### EXERCISE INSTRUCTIONS
When the word "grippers" shows up in a line of the data below, copy that whole line.

### RAW DATA
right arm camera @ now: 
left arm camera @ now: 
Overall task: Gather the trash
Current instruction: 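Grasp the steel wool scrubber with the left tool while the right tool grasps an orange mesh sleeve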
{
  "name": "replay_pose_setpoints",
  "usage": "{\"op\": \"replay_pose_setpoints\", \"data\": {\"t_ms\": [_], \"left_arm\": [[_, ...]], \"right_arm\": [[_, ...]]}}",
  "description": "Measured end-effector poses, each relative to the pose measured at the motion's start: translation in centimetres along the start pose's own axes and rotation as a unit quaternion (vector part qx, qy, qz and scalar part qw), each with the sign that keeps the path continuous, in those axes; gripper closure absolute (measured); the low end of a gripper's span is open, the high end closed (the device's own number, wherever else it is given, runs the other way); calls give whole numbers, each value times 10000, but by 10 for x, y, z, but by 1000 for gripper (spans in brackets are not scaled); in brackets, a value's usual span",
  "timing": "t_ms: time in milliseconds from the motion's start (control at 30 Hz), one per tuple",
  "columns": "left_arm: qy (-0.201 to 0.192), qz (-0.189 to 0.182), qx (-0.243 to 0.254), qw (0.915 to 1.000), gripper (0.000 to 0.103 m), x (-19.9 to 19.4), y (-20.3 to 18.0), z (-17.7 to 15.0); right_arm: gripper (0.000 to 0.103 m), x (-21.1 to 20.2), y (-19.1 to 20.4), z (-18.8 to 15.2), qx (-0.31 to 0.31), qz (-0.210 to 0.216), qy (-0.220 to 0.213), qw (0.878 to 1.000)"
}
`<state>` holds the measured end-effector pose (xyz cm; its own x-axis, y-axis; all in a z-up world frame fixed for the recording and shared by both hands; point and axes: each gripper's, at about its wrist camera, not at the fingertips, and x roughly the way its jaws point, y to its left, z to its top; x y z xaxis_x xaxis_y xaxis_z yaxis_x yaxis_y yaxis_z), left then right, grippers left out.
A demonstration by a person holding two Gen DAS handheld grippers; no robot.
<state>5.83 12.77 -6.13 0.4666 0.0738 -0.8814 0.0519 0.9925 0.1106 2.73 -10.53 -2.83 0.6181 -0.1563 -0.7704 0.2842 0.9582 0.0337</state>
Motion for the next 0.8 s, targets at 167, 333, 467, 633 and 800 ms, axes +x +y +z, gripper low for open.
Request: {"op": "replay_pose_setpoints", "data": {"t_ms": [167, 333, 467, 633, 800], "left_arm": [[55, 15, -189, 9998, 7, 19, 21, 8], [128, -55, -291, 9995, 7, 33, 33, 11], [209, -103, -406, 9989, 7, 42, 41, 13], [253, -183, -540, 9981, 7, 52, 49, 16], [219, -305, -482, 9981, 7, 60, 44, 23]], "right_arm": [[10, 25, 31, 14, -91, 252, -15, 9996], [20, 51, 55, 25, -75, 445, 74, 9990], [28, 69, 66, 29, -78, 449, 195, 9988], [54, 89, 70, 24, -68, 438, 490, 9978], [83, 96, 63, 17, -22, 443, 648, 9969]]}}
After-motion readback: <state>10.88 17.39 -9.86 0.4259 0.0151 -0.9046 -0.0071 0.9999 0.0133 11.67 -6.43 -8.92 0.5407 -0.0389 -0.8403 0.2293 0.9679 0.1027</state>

### ANSWER TO THE PROBLEM
`<state>` holds the measured end-effector pose (xyz cm; its own x-axis, y-axis; all in a z-up world frame fixed for the recording and shared by both hands; point and axes: each gripper's, at about its wrist camera, not at the fingertips, and x roughly the way its jaws point, y to its left, z to its top; x y z xaxis_x xaxis_y xaxis_z yaxis_x yaxis_y yaxis_z), left then right, grippers left out.
A demonstration by a person holding two Gen DAS handheld grippers; no robot.

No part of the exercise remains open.